Comments like this mark the first time a Pope has ever spoken up like this on their behalf. Gay rights activists have hailed His Holiness for such support, and they go together with his previous views on the LGTBQ+ community. He sees the church as a place to welcome everyone, and to turn none away, regardless of how mortal their sins may be.

As it stands, 67 countries and jurisdictions across the globe criminalize same-sex sexuality. 11 of those countries can impose the death penalty, with some going through with it according to The Humanity Digital Trust, who is trying to end those laws. Here in the US over a dozen states still hold anti-sodomy laws. In 2003 the Supreme Court declared those laws unconstitutional, but they are still on the books.

When talking about the creation of such laws, the Pope deemed them “unjust”. He believes the Catholic Church has a mission to end these laws, and as he sees it they have the power to make it happen. He quoted the Catechism of the Catholic Church, explaining that gays need to be welcomed into the church and not marginalized or shown any discrimination. “We are all children of God, and God loves us as we are and for the strength that each of us fights for our dignity.”

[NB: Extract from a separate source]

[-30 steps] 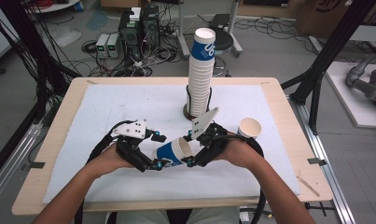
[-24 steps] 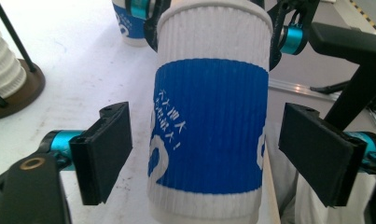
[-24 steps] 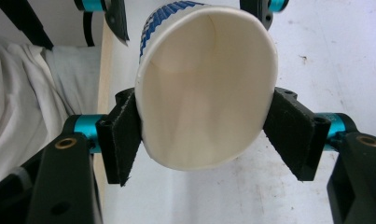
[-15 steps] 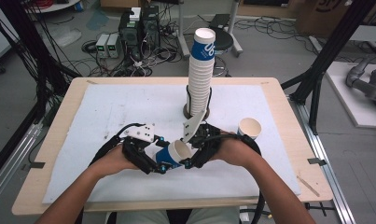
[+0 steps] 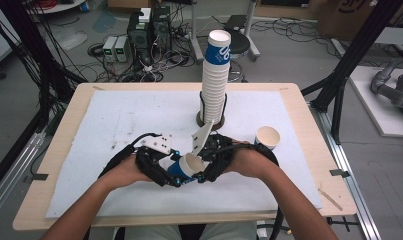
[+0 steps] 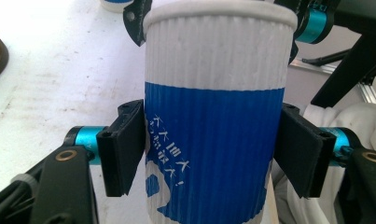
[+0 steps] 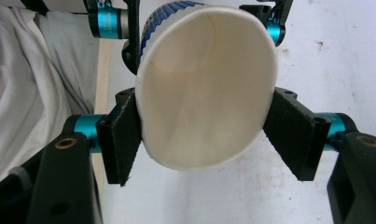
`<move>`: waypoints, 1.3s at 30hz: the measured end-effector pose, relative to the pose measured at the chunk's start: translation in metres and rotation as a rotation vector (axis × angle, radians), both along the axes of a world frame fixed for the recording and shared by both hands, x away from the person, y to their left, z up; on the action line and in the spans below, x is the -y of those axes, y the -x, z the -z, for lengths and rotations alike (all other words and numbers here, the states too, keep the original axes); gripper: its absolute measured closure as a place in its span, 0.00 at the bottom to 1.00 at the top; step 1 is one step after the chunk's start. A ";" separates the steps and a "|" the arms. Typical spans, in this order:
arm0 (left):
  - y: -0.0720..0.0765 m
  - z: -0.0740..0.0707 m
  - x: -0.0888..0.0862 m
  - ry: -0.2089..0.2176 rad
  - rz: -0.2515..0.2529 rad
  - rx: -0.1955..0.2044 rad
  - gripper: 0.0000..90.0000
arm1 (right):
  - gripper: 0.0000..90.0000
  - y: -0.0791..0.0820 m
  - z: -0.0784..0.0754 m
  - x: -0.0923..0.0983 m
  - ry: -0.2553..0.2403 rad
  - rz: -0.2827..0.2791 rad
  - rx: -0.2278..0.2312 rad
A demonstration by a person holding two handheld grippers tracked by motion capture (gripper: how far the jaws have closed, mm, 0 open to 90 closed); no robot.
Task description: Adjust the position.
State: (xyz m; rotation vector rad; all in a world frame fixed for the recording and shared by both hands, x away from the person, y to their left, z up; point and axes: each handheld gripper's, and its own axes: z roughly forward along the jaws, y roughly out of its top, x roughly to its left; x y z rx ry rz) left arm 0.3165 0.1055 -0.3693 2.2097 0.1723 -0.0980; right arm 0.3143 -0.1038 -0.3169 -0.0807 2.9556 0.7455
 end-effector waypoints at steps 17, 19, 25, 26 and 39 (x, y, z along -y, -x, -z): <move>0.002 0.000 -0.003 0.048 0.006 0.011 0.34 | 0.25 -0.003 -0.006 0.009 -0.110 0.013 -0.058; 0.001 0.002 -0.006 0.069 -0.003 0.010 0.34 | 0.25 -0.003 -0.010 0.015 -0.166 0.026 -0.073; 0.002 0.007 -0.017 0.172 -0.046 0.002 0.33 | 0.24 -0.007 -0.015 0.041 -0.387 0.108 -0.102; 0.002 0.008 -0.019 0.190 -0.052 0.006 0.33 | 0.24 -0.007 -0.015 0.046 -0.431 0.130 -0.108; 0.002 0.022 -0.048 0.405 -0.191 0.100 0.32 | 0.24 -0.006 0.010 0.101 -0.654 0.397 -0.085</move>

In the eyes of the Pope, this remains a sin, but a sin should not be law. Given how often the two tend to intersect (rape, murder, stealing, etc.) you would think he would be more in favor of the laws being upheld. With the track record of Pope Francis and the recent death of Pope Benedict XVI, this topic coming up seemed unusual.

Never in the history of the church has the Pope been asked about this in an interview. It’s never really been seen as possible. With his response coming freely, it marks a huge shift in the church, and the dioceses around the world need to pivot with these changes in his eyes. They need to teach that these acts are sinful or “intrinsically disordered,” but they still must treat them properly.

Looking back on his time fulfilling his calling as a man of the cloth, and his track record of showing love and support to the LGTBQ+ community, these statements shouldn’t be exactly shocking. While archbishop of Buenos Aires he encouraged legal protections for same-sex marriages but also refused to endorse it as the Catholic church still forbids it.

This is the message of a man who needs to pick an intrinsic side of the fence or the other. No matter how he chooses to proceed, the people of the Catholic church need to look at his actions. Is this really the man who should be setting the bar for the rest of the world? While he has a point as Jesus was known to love the deplorable that the rich turned their noses up at, in this current woke climate that they are becoming the rich.

As the leader of the moral majority for most of the planet, this is getting rather cloudy, real quick.